El muelle

Por Nicolás Sánchez Frascini.

Levanto la mano, tímidamente, y a mitad de camino la vuelvo a bajar. El saludo de la muchacha no es para mí. Me doy vuelta y busco otra persona, las mesas de algún bar, una mirada cómplice con la suya o la mía.

Miro el río detrás de ella, intento escudriñar las embarcaciones; me hago el distraído. La muchacha vuelve a levantar la mano y esta vez no caigo en su truco, aunque sé que detrás de mí solo hay un paredón largo y gris, poblado de dibujos que no tienen sentido.

Camino en dirección al muelle para hablar con unos chicos que les tiran migas a los peces y a las palomas. Cuando paso cerca de la muchacha, me pregunta si todavía la quiero. Prefiero ignorarla y desvío la vista hacia el vuelo de unos pájaros negros que se pierden en la isla.

Alguna vez tuvimos una casa en la isla. Una casa de madera, un pequeño bote y un perro que venía a buscar sobras. Una casa a la que nunca más volvimos después de que un árbol la aplastara durante un temporal del sudeste. Su fisonomía no ha cambiado mucho desde aquel día.

Me paro a un costado del muelle y les pregunto a los chicos si son de por acá cerca. Necesito hablar, necesito creer que todavía pertenezco a este lugar. Me dicen que sí, que son de por ahí, y señalan el río. “¿De la isla?” “No, no, de más allá de la isla, de por allá”, y vuelven a señalar el río igual que la primera vez. “Ah, ¿y qué hacen acá, tan lejos, si se debe estar mejor allá?” “Hacemos lo que hacemos, lo que andamos en ganas”, me contesta uno. “Lo que no te importa”, me dice otro, “¿por qué no te vas de la mujer que te está llamando?”, y me echa con la mano.
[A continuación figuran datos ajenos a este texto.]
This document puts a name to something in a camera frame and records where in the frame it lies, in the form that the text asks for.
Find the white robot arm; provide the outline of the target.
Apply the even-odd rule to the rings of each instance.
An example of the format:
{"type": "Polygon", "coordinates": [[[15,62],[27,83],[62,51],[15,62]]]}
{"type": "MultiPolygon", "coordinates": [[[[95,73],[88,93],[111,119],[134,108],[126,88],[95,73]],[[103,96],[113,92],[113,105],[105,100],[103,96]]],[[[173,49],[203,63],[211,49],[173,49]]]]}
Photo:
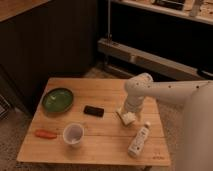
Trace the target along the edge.
{"type": "Polygon", "coordinates": [[[181,111],[175,171],[213,171],[213,80],[155,82],[142,73],[124,83],[123,108],[136,114],[146,97],[181,111]]]}

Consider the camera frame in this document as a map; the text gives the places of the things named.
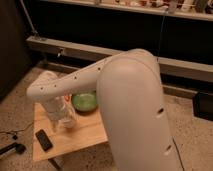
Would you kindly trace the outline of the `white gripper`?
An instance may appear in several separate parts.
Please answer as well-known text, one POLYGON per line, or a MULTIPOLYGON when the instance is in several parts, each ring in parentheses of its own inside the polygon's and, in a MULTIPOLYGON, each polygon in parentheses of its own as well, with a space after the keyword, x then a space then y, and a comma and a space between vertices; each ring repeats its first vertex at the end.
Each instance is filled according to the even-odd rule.
POLYGON ((44 109, 49 120, 53 123, 58 123, 61 122, 69 107, 63 99, 53 99, 44 103, 44 109))

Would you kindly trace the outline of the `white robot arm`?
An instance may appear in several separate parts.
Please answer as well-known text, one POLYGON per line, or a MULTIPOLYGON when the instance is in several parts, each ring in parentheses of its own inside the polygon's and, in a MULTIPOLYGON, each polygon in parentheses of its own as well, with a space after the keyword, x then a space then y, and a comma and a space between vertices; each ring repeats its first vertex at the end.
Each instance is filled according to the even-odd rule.
POLYGON ((27 96, 56 112, 63 95, 94 91, 118 171, 181 171, 157 58, 132 49, 62 78, 42 73, 27 96))

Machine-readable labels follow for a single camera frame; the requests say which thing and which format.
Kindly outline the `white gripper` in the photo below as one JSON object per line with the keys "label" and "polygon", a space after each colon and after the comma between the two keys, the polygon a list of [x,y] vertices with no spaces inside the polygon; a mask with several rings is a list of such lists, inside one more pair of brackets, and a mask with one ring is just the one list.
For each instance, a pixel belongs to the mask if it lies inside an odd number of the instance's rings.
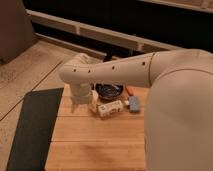
{"label": "white gripper", "polygon": [[71,112],[75,111],[75,104],[88,104],[92,98],[92,90],[89,84],[71,85]]}

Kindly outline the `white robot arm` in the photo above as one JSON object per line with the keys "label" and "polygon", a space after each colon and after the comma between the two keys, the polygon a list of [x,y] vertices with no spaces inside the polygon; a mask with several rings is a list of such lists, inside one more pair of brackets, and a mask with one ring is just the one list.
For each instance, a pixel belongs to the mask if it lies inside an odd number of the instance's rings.
{"label": "white robot arm", "polygon": [[59,75],[76,104],[89,101],[92,83],[148,88],[147,171],[213,171],[213,53],[179,49],[97,64],[80,53]]}

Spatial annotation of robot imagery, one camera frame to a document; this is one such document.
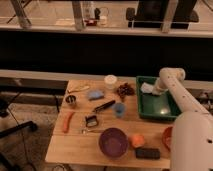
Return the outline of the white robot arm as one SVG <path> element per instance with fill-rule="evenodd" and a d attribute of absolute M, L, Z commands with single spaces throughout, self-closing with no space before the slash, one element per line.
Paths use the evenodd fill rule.
<path fill-rule="evenodd" d="M 170 171 L 213 171 L 213 116 L 182 85 L 182 68 L 162 68 L 153 94 L 169 91 L 181 110 L 170 146 Z"/>

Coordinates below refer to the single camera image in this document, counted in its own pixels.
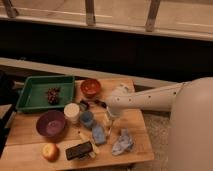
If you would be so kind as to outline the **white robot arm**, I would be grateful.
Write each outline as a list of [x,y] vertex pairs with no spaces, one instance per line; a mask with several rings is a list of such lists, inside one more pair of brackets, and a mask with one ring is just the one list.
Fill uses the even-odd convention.
[[132,108],[169,111],[168,171],[213,171],[213,77],[140,92],[121,84],[106,104],[110,117]]

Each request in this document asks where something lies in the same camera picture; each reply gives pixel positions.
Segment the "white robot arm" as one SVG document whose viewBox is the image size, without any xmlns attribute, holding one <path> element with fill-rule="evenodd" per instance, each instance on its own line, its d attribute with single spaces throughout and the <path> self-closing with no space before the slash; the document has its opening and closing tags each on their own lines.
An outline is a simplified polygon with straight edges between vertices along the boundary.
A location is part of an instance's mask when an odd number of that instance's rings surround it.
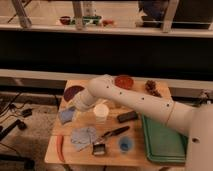
<svg viewBox="0 0 213 171">
<path fill-rule="evenodd" d="M 91 79 L 73 98 L 79 111 L 87 111 L 98 99 L 131 108 L 188 137 L 185 171 L 213 171 L 213 104 L 192 107 L 173 100 L 125 90 L 114 78 Z"/>
</svg>

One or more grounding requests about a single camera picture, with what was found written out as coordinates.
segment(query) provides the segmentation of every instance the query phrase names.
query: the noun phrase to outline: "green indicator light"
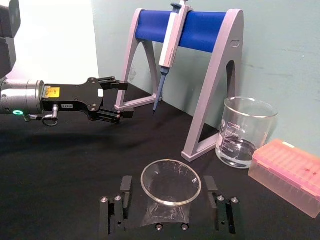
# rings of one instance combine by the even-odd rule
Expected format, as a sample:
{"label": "green indicator light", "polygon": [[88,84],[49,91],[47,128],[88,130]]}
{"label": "green indicator light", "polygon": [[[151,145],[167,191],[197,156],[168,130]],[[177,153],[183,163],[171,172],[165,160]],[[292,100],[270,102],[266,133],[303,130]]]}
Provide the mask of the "green indicator light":
{"label": "green indicator light", "polygon": [[20,111],[20,110],[14,110],[14,111],[13,111],[13,114],[14,114],[14,115],[21,116],[21,115],[24,114],[24,112],[23,112],[23,111]]}

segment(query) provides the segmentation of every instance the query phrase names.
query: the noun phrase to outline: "micropipette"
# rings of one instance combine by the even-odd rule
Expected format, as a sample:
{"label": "micropipette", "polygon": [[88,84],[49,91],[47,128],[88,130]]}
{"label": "micropipette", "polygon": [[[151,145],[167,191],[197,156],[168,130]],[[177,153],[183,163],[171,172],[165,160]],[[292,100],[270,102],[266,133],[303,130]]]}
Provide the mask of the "micropipette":
{"label": "micropipette", "polygon": [[172,68],[175,61],[177,49],[180,43],[182,31],[184,29],[185,21],[189,11],[193,9],[186,5],[188,0],[181,0],[180,3],[172,3],[173,10],[170,14],[168,27],[166,29],[165,38],[163,42],[162,52],[160,56],[159,65],[161,66],[161,80],[153,106],[153,114],[155,114],[162,90],[165,84],[166,77]]}

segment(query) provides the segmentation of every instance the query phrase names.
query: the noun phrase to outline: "yellow label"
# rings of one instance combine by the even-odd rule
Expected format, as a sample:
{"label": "yellow label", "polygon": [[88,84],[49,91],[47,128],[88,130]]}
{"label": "yellow label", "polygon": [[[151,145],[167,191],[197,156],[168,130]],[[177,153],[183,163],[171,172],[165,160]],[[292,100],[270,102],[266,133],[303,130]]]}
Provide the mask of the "yellow label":
{"label": "yellow label", "polygon": [[44,98],[59,98],[60,87],[46,86],[44,89]]}

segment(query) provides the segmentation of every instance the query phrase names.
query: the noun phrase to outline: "light blue wall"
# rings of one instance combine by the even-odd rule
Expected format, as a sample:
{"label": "light blue wall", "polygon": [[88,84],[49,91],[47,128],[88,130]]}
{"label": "light blue wall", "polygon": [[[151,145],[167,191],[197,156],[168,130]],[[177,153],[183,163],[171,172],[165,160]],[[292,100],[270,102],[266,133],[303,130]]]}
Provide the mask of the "light blue wall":
{"label": "light blue wall", "polygon": [[[171,10],[172,0],[91,0],[99,75],[121,78],[132,16],[137,8]],[[280,138],[320,156],[320,1],[318,0],[190,0],[196,11],[244,11],[241,96],[275,106],[278,124],[271,139]],[[159,61],[162,44],[155,44]],[[210,54],[178,50],[167,77],[164,101],[193,115]],[[129,77],[151,92],[150,72],[140,47]],[[220,123],[226,83],[221,81],[207,123]]]}

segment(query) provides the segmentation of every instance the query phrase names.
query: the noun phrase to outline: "black tabletop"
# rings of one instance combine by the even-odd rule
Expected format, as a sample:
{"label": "black tabletop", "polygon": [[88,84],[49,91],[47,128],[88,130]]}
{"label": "black tabletop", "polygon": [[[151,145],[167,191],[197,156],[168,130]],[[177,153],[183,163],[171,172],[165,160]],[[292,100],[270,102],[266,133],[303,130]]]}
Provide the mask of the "black tabletop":
{"label": "black tabletop", "polygon": [[[115,103],[116,91],[105,92]],[[130,86],[128,98],[145,93]],[[161,102],[135,109],[119,125],[88,121],[80,112],[59,114],[56,127],[0,116],[0,239],[96,240],[99,199],[116,194],[122,177],[133,176],[127,227],[138,227],[147,209],[140,185],[146,165],[181,157],[192,117]],[[204,135],[215,129],[205,126]],[[248,176],[226,166],[214,151],[187,163],[214,177],[225,197],[238,197],[248,240],[317,240],[320,217],[312,219]],[[206,195],[193,203],[191,223],[208,222]]]}

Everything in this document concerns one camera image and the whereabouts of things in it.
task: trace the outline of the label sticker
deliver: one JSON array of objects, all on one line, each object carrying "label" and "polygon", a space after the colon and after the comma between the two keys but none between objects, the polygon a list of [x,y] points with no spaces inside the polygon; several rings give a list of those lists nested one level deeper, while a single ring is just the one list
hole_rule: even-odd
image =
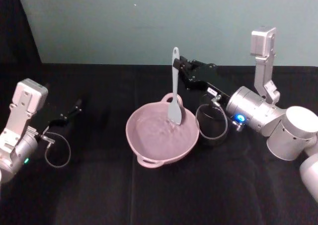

Los insulto, les grito que la muchacha no tiene nada que ver conmigo, que no la conozco, y los amenazo con un pedazo de madera. Corren unos metros y, cuando están lejos, me tiran piedras.

Me pegan dos o tres veces, una de ellas me lastima la oreja izquierda. Siguen caminando. Festejan, gritan y me hacen gestos obscenos. De vez en cuando, alguno se baja los pantalones y se da vuelta para hacerle gestos a la muchacha. En estos tiempos, pareciera que desnudarse por la calle no fuese delito.

Ahora soy yo quien los corre, pero se alejan demasiado rápido. Son chicos, desaparecen en medio de un yuyal y al rato los veo nadar en dirección a la isla. Mientras agito el puño, insulto a sus padres, insulto su condición social hasta que un barquito palero me los oculta, tal vez, para siempre.

Vuelvo al muelle. Me siento a contemplar la isla y las aguas oscuras del Paraná; cerca de este río soy frágil, cerca de este río soy un niño agotado. La muchacha se aleja, lentamente, y ahora sí, en esos pasos cortos y dudosos, reconozco su andar.